# Where's the love???



## bricycle (Aug 8, 2012)

***SOLD***
Why doesn't antone want to buy this Shapleigh? It's really a cool looking bike, it's likely to have been built around the First World War was going on (metal was probably restricted to military usage) so is not common. You see lots of TOC and pre TOC bikes andmid -late 20's and 30's stuff, but how often do you see 1900's and teens bikes?
Let's break it down... Frame and fork, gotta be worth a hundie right?
Pope Star seat...ok, separating in the rear, but top and side leather good...easy hundie again...
straight wheels, pr....$100, no problem right?
bars and stem 75/25 ...there's another easy hundie....
chain wheelassy/chain ....easy 75 right?? total= $475   I didn't even mention the post and pedals.....
Still no body even wants it for $450 ?????  $490 shipped domestic...a bargain!!!!!
bri.


----------



## Balloontyre (Aug 8, 2012)

*I gots love man*

Cool bike, logic and reason are not enough to motivate a buyer, they gotta want it.
Maybe worth going to EBay on this one.


----------



## bricycle (Aug 8, 2012)

Heck, I love it, but somethings gotta go...
Anyone want to buy my trifecta ( Chief, Napoleon, Elginmoto, all same frame) Napoleon AND Elgin both have the coveted battery holder switched tanks!! all 3 with teacup lights! $3700 invested....$3300.00 pick-up only.


----------



## RMS37 (Aug 8, 2012)

Where is the love? I suppose if you are selling it, it’s not at the bikes current home. 

  I’ll also bite my tongue and not send you back to your last post for an answer, but I think that your low price is just clearly higher than anyone on this site who has seen the bike feels it is worth to them.

  My opinion is that the bike is not so much overpriced at your asking price but that as a whole it just does not have the cachet of some other bikes with more name recognition (Racycle for instance) and it does not have any unusual features that would catch your eye if it were in a crowd of it’s contemporaries. (Like a big chain ring) 

  I also think it is admirable if you are holding to keeping the bike together and not parting it but remember, people on here often make comments about a bike being worth 1/3 to ½ of the parts price so if the bike is worth roughly $500 in parts that means those people might be interested in the $150 to $250 range (you’ll cover the shipping on that won’t you?)

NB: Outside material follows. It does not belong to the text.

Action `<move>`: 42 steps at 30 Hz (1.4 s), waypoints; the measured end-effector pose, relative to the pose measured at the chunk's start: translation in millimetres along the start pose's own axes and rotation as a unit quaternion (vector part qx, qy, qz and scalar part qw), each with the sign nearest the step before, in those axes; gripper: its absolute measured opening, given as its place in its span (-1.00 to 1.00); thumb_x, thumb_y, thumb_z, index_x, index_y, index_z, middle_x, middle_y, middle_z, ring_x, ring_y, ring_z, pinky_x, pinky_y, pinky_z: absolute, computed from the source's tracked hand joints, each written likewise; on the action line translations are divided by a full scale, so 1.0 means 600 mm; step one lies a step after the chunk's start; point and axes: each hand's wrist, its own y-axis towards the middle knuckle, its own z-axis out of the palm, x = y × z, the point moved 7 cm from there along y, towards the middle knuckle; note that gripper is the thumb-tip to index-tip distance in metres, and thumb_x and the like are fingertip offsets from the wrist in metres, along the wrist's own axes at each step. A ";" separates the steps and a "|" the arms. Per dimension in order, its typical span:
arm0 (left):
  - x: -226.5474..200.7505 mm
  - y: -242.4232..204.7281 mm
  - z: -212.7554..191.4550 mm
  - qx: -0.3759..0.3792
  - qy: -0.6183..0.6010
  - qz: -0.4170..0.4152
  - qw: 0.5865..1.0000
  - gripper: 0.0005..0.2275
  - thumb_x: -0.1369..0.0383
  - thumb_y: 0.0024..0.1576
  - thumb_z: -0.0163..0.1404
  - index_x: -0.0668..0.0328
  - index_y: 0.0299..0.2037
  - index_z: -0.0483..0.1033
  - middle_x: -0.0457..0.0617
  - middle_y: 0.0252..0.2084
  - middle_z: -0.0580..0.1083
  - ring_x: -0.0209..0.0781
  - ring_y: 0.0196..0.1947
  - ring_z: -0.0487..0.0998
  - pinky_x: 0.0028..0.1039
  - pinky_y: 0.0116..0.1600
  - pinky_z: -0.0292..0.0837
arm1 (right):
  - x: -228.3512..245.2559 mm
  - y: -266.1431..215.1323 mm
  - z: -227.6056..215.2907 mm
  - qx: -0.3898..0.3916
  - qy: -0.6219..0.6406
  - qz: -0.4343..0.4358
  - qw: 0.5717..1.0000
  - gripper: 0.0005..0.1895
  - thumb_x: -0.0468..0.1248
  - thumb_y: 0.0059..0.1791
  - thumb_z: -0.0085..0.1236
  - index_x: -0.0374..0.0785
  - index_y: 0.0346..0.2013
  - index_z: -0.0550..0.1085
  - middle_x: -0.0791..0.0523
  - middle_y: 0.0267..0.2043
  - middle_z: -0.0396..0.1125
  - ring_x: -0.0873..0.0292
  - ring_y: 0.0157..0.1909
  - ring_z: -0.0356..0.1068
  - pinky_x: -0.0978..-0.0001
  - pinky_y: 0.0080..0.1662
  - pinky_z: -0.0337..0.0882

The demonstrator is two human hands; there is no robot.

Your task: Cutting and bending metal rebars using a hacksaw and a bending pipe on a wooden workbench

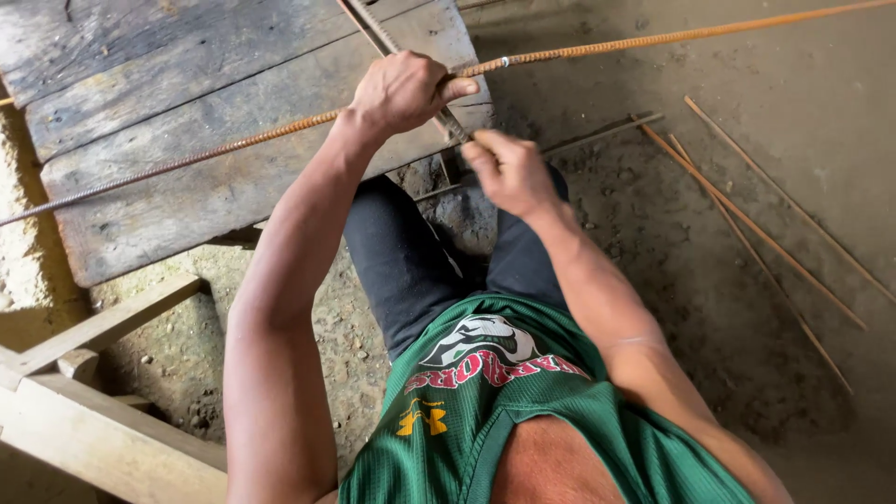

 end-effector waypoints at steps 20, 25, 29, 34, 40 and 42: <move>0.002 -0.006 -0.012 -0.123 0.106 -0.028 0.986 -0.28 -0.24 0.45 -0.35 0.11 -0.61 0.45 -0.01 -0.62 0.43 0.16 -0.71 0.47 -0.11 -0.67 0.30 | -0.348 -0.137 -0.219 -0.131 -0.450 0.104 0.877 -0.33 0.24 0.28 -0.09 -0.28 -0.40 0.29 -0.12 -0.53 0.23 -0.25 -0.51 0.25 -0.12 -0.45 0.15; 0.002 -0.012 -0.010 -0.134 0.110 -0.039 0.984 -0.27 -0.26 0.42 -0.36 0.11 -0.60 0.49 0.03 -0.61 0.44 0.23 -0.70 0.49 -0.06 -0.67 0.31 | -0.279 -0.207 -0.098 -0.111 -0.314 0.209 0.920 -0.40 0.12 0.21 -0.08 -0.31 -0.47 0.42 -0.24 -0.50 0.37 -0.46 -0.40 0.35 -0.27 -0.39 0.20; -0.016 -0.021 -0.038 -0.172 0.122 -0.021 0.977 -0.31 -0.21 0.44 -0.30 0.07 -0.61 0.49 -0.05 -0.59 0.42 0.12 -0.74 0.49 -0.14 -0.73 0.31 | -0.224 -0.256 0.002 -0.035 -0.094 0.262 0.960 -0.49 0.08 0.20 -0.31 -0.25 -0.31 0.41 0.05 -0.58 0.29 -0.04 -0.57 0.31 0.10 -0.48 0.17; -0.009 -0.019 -0.053 -0.163 0.128 -0.026 0.978 -0.29 -0.23 0.45 -0.36 0.09 -0.61 0.45 -0.04 -0.57 0.44 0.15 -0.71 0.49 -0.11 -0.70 0.30 | -0.219 -0.248 -0.082 -0.015 -0.147 0.220 0.964 -0.47 0.06 0.19 -0.22 -0.25 -0.45 0.39 -0.02 -0.52 0.37 -0.24 -0.38 0.38 -0.05 -0.25 0.25; -0.011 -0.025 -0.032 -0.135 0.104 -0.006 0.985 -0.33 -0.24 0.44 -0.44 0.01 -0.61 0.30 -0.12 -0.60 0.30 -0.08 -0.74 0.34 -0.25 -0.73 0.19 | -0.181 -0.197 -0.356 0.001 -0.466 0.154 0.871 -0.57 0.05 0.25 0.10 -0.19 -0.30 0.55 -0.10 -0.52 0.38 -0.26 -0.53 0.34 -0.08 -0.47 0.24; -0.015 -0.027 -0.023 -0.102 0.083 -0.011 0.991 -0.35 -0.27 0.41 -0.52 -0.07 -0.62 0.14 -0.25 -0.65 0.14 -0.33 -0.80 0.17 -0.40 -0.78 0.06 | -0.203 -0.190 -0.493 -0.047 -0.558 0.109 0.821 -0.70 0.02 0.29 0.25 -0.09 -0.17 0.65 0.01 -0.48 0.43 -0.12 -0.55 0.38 0.03 -0.50 0.28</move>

  That price range may be less than you value the bike and less than you have into it, but in a single venue everyone says something is ultimately worth what the next new owner is willing to pay (In dollars perhaps, intrinsically perhaps not) that means that you are asking more that it is worth…. in dollars…. here.  It may be that the added exposure on eBay would get the job done but where would the camaraderie be if I suggested that approach, and I still think you may be stuck with a house mate at a “reserve” a bit north of the so-long for sure price.


----------



## bricycle (Aug 8, 2012)

RMS37 said:


> Where is the love? I suppose if you are selling it, it’s not at the bikes current home.
> 
> I’ll also bite my tongue and not send you back to your last post for an answer, but I think that your low price is just clearly higher than anyone on this site who has seen the bike feels it is worth to them.
> 
> ...




Thanks for an honest reply...you're an OK guy!


----------



## RMS37 (Aug 8, 2012)

Just an OK guy? I was hoping to ascend to the level of Super OK guy! Oh well, I keep trying.


----------



## Boris (Aug 8, 2012)

RMS37 said:


> Just an OK guy? I was hoping to ascend to the level of Super OK guy! Oh well, I keep trying.

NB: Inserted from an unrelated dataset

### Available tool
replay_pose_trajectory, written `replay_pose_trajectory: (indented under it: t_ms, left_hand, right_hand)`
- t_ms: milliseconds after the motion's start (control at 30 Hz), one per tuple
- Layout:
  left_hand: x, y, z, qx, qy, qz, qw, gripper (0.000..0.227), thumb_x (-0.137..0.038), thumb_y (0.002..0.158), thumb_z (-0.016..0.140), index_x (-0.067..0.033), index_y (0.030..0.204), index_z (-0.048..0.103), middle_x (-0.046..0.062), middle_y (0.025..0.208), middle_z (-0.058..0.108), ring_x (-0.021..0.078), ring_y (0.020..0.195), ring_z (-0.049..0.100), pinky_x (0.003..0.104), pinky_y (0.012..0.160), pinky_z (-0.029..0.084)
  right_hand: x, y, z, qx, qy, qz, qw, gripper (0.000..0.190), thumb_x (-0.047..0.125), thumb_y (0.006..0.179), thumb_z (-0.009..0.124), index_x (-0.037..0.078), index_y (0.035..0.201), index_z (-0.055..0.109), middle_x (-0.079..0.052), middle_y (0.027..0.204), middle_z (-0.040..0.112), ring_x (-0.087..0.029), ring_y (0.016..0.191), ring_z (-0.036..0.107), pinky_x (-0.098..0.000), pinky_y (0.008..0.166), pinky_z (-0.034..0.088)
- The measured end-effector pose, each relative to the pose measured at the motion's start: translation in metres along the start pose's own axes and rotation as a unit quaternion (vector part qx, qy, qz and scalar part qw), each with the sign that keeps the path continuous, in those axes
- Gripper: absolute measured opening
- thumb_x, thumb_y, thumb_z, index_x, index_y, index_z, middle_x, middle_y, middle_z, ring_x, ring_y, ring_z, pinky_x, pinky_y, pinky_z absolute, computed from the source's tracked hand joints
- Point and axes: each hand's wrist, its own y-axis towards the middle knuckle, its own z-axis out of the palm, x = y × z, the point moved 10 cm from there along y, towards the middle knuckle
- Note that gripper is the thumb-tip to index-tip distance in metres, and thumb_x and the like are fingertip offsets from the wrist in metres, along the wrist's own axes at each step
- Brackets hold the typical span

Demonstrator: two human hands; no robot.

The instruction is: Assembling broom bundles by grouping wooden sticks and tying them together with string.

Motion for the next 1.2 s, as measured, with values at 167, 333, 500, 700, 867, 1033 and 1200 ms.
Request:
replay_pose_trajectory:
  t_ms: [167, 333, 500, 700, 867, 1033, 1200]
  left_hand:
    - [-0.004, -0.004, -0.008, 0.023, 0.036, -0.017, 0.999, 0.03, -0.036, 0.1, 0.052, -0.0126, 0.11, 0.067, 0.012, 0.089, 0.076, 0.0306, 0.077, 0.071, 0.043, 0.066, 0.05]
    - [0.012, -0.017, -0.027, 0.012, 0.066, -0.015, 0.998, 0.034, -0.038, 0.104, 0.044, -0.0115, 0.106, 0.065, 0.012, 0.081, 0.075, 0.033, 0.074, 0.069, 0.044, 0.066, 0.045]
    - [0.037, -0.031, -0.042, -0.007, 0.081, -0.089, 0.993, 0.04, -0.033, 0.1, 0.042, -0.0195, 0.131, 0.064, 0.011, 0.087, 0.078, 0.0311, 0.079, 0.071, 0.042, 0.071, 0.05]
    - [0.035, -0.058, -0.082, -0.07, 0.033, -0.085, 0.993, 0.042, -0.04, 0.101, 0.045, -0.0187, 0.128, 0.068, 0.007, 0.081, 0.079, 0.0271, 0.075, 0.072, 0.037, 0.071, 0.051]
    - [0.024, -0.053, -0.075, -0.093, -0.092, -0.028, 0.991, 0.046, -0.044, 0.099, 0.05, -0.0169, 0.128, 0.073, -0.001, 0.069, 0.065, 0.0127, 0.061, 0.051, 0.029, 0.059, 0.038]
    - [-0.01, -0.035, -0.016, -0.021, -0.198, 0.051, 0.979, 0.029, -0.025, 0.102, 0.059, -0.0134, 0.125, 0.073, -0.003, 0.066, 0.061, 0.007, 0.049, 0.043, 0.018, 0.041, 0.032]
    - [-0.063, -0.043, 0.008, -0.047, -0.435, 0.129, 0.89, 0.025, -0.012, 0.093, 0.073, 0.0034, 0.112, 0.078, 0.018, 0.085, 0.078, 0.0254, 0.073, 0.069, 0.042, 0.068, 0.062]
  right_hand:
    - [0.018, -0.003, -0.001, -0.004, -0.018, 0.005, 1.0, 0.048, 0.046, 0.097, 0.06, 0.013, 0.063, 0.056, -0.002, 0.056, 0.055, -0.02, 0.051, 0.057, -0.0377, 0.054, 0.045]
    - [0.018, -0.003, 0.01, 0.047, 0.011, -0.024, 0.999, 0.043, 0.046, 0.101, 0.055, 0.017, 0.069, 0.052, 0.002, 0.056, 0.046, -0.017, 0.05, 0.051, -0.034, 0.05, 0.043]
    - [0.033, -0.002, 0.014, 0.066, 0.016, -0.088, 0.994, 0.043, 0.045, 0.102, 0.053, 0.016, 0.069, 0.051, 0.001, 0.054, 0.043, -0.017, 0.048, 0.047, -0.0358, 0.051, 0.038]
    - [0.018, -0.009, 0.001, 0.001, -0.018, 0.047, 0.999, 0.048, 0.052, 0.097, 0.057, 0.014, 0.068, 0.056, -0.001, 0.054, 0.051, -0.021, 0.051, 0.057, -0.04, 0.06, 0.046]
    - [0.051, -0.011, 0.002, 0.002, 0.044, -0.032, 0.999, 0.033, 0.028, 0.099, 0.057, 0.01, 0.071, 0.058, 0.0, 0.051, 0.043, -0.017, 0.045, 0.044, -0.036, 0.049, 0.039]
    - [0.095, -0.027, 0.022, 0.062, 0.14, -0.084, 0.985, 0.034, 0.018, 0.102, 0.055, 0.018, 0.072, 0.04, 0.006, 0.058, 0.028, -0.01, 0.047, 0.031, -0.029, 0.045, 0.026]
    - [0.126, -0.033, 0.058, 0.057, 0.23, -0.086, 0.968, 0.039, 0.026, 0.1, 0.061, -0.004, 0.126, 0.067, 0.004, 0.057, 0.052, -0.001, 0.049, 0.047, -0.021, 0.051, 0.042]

It's your itchy trigger finger on the boiling oil that keeps you at just OK.


----------



## Larmo63 (Aug 8, 2012)

Racycle = Way Sexier.........!

I guess I knew it all along, but we heard it from the master.


----------



## RMS37 (Aug 8, 2012)

Larmo63 said:


> Racycle = Way Sexier.........!
> 
> I guess I knew it all along, but we heard it from the master.

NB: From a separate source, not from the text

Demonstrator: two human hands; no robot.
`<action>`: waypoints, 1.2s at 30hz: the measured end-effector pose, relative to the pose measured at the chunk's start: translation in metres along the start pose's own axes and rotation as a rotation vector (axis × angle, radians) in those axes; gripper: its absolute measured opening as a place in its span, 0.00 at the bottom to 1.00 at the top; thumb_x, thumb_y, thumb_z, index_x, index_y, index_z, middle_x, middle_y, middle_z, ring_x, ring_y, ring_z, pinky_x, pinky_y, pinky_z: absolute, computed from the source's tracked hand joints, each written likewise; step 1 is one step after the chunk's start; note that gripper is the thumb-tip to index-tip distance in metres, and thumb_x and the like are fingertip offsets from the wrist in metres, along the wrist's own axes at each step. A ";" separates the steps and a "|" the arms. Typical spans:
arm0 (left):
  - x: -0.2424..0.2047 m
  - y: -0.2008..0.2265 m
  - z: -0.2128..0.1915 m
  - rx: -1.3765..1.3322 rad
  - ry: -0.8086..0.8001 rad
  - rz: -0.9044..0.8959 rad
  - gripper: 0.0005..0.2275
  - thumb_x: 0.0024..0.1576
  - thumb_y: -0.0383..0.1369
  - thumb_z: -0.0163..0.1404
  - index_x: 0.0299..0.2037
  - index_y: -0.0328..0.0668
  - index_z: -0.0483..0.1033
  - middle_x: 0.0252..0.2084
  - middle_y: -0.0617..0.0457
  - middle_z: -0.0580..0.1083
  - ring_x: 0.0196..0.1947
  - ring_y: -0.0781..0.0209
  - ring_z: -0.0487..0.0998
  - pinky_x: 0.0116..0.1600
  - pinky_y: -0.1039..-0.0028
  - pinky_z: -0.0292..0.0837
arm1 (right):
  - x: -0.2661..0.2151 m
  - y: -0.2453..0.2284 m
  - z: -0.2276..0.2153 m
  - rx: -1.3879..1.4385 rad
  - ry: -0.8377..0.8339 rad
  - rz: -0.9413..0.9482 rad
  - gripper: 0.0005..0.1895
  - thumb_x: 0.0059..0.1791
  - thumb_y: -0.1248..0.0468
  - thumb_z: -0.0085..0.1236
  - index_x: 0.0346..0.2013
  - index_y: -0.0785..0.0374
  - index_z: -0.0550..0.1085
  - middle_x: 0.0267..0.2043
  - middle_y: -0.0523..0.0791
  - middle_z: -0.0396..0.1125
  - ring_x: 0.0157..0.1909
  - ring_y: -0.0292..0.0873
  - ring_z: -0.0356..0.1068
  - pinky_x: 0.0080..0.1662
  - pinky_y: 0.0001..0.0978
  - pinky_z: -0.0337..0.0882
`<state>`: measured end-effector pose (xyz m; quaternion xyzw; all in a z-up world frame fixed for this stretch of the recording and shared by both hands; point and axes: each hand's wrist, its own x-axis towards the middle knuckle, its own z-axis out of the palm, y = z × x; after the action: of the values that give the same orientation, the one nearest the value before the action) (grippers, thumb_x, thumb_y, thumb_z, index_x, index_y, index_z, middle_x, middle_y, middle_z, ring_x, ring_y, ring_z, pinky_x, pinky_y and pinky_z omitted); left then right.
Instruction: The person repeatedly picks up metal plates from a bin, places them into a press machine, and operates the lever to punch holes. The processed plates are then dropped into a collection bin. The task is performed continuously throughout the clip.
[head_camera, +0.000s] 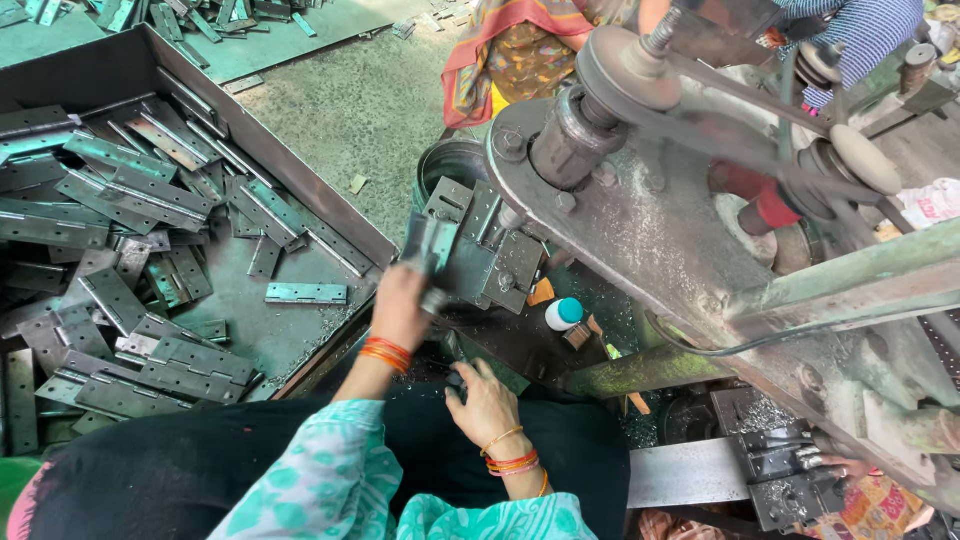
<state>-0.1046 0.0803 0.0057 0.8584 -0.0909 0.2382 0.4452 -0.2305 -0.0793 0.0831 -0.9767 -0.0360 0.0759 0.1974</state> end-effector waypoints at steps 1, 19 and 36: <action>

Well, No... you'll never here me referring to a bike as "Sexy", I guess I'm just not wired that way.


----------



## hotrod62 (Aug 12, 2012)

i think its all about the badge.  its badged as a shapleigh special some hardware store in st louis  that probably never made a bike but the actual mfg say is schwinn the bike would be sold in a snap  a lot of people have not heard of shapleigh so they think maybe its just a no name bike when it in real life is a quility made bicycle  i just bought a great looking original 1947 shapleigh special i plan on keeping the bike for myself to show it's obvious it was a Columbia westfield built bicycle badged for shapleigh so instead of countless people looking down at the badge and scratching their head head  saying shapleigh  never heard of them i re badged it as a well known Columbia that most every one is familiar with this should not be done if your reselling it maybe you should try selling under two names like   a 19xx Huffman built western flyer  just saying.....................


----------



## BlueTarp (Aug 12, 2012)

hotrod62 said:


> i think its all about the badge.  its badged as a shapleigh special some hardware store in st louis  that probably never made a bike but the actual mfg say is schwinn the bike would be sold in a snap  a lot of people have not heard of shapleigh so they think maybe its just a no name bike when it in real life is a quility made bicycle  i just bought a great looking original 1947 shapleigh special i plan on keeping the bike for myself to show it's obvious it was a Columbia westfield built bicycle badged for shapleigh so instead of countless people looking down at the badge and scratching their head head  saying shapleigh  never heard of them i re badged it as a well known Columbia that most every one is familiar with this should not be done if your reselling it maybe you should try selling under two names like   a 19xx Huffman built western flyer  just saying.....................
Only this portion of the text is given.